* WHAT YOU ARE ASKED TO DO: Could you transcribe all of the data exactly and skip any pictures?

GIVEN INFORMATION START

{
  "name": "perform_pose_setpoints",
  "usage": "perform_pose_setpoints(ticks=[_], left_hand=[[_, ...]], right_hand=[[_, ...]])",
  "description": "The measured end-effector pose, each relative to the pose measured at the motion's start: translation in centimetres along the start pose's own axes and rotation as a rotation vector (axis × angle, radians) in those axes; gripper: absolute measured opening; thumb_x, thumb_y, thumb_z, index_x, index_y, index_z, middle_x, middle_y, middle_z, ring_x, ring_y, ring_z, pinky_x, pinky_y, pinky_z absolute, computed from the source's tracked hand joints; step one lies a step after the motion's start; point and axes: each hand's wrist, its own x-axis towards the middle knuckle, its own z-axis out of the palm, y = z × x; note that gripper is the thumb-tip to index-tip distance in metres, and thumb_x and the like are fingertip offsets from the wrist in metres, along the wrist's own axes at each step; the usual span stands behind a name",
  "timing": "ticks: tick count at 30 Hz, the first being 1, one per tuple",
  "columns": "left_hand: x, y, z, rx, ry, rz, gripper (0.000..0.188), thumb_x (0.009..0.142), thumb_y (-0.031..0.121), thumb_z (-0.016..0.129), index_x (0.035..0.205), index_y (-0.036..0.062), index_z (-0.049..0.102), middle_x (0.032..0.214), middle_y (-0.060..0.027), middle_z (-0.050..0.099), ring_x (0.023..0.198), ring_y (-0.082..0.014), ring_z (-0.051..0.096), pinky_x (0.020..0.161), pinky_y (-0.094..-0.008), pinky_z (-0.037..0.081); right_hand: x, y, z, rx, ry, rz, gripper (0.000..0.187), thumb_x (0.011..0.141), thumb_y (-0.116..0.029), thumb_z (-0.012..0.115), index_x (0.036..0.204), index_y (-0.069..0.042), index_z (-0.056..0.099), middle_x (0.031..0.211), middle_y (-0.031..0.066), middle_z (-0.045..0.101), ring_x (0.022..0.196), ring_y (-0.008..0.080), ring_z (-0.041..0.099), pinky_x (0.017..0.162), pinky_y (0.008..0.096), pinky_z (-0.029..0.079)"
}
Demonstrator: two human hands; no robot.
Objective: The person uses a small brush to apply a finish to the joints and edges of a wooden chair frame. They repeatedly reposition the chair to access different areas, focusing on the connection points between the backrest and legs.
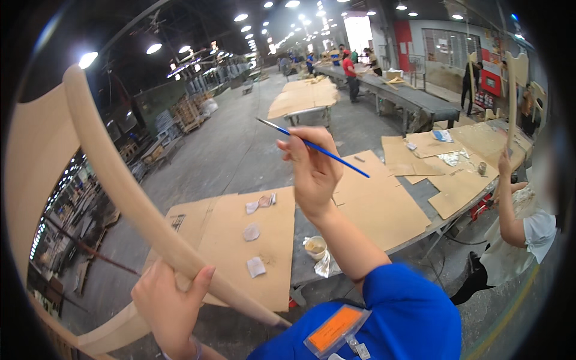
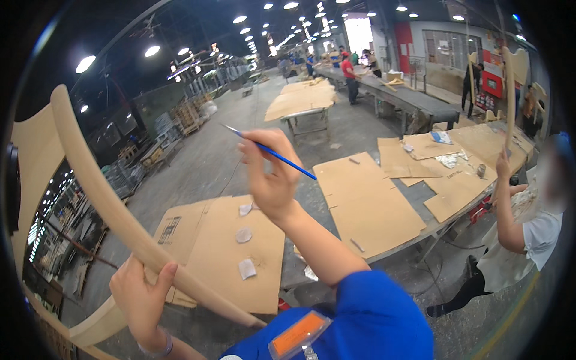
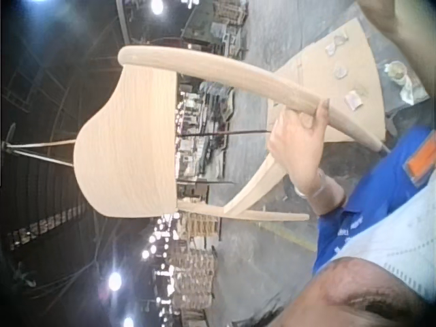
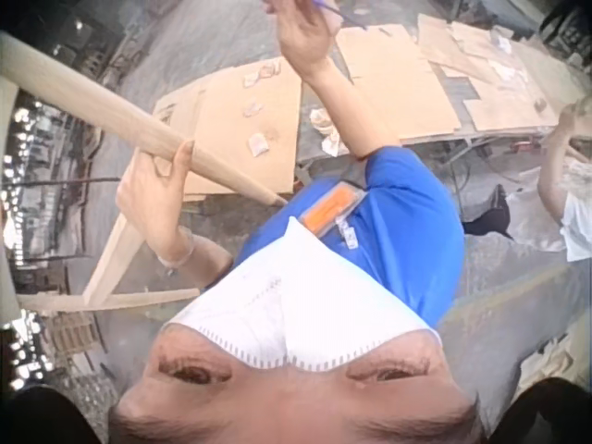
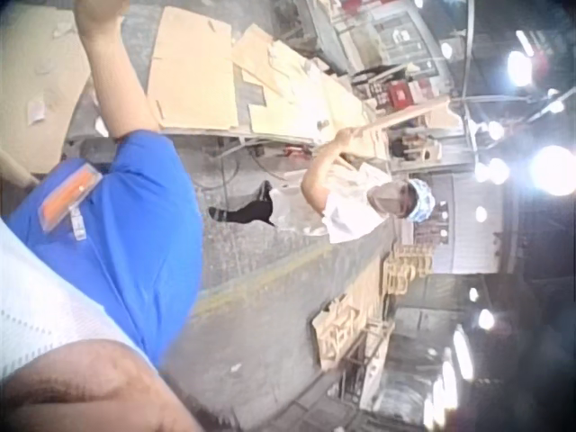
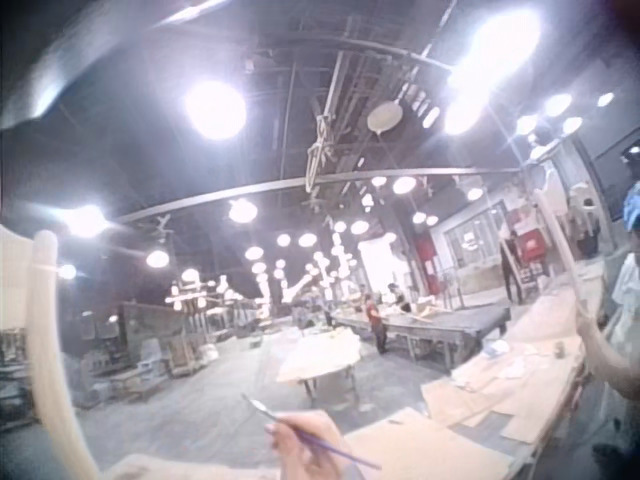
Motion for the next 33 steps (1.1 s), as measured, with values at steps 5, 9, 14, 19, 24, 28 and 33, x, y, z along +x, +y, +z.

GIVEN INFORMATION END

* SOLUTION:
{
  "name": "perform_pose_setpoints",
  "usage": "perform_pose_setpoints(ticks=[_], left_hand=[[_, ...]], right_hand=[[_, ...]])",
  "description": "The measured end-effector pose, each relative to the pose measured at the motion's start: translation in centimetres along the start pose's own axes and rotation as a rotation vector (axis × angle, radians) in those axes; gripper: absolute measured opening; thumb_x, thumb_y, thumb_z, index_x, index_y, index_z, middle_x, middle_y, middle_z, ring_x, ring_y, ring_z, pinky_x, pinky_y, pinky_z absolute, computed from the source's tracked hand joints; step one lies a step after the motion's start; point and axes: each hand's wrist, its own x-axis towards the middle knuckle, its own z-axis out of the palm, y = z × x; note that gripper is the thumb-tip to index-tip distance in metres, and thumb_x and the like are fingertip offsets from the wrist in metres, along the wrist's own axes at each step; the usual span stands behind a name",
  "timing": "ticks: tick count at 30 Hz, the first being 1, one per tuple",
  "columns": "left_hand: x, y, z, rx, ry, rz, gripper (0.000..0.188), thumb_x (0.009..0.142), thumb_y (-0.031..0.121), thumb_z (-0.016..0.129), index_x (0.035..0.205), index_y (-0.036..0.062), index_z (-0.049..0.102), middle_x (0.032..0.214), middle_y (-0.060..0.027), middle_z (-0.050..0.099), ring_x (0.023..0.198), ring_y (-0.082..0.014), ring_z (-0.051..0.096), pinky_x (0.020..0.161), pinky_y (-0.094..-0.008), pinky_z (-0.037..0.081); right_hand: x, y, z, rx, ry, rz, gripper (0.000..0.187), thumb_x (0.011..0.141), thumb_y (-0.116..0.029), thumb_z (-0.012..0.115), index_x (0.036..0.204), index_y (-0.069..0.042), index_z (-0.056..0.099), middle_x (0.031..0.211), middle_y (-0.031..0.066), middle_z (-0.045..0.101), ring_x (0.022..0.196), ring_y (-0.008..0.080), ring_z (-0.041..0.099), pinky_x (0.017..0.162), pinky_y (0.008..0.096), pinky_z (-0.029..0.079)"
}
Demonstrator: two human hands; no robot.
Objective: The person uses a small brush to apply a finish to the joints and edges of a wooden chair frame. They repeatedly reposition the chair to access different areas, focusing on the connection points between the backrest and legs.
Motion for the next 33 steps (1.1 s), as measured, with values at steps 5, 9, 14, 19, 24, 28 and 33, x, y, z along +x, +y, +z.

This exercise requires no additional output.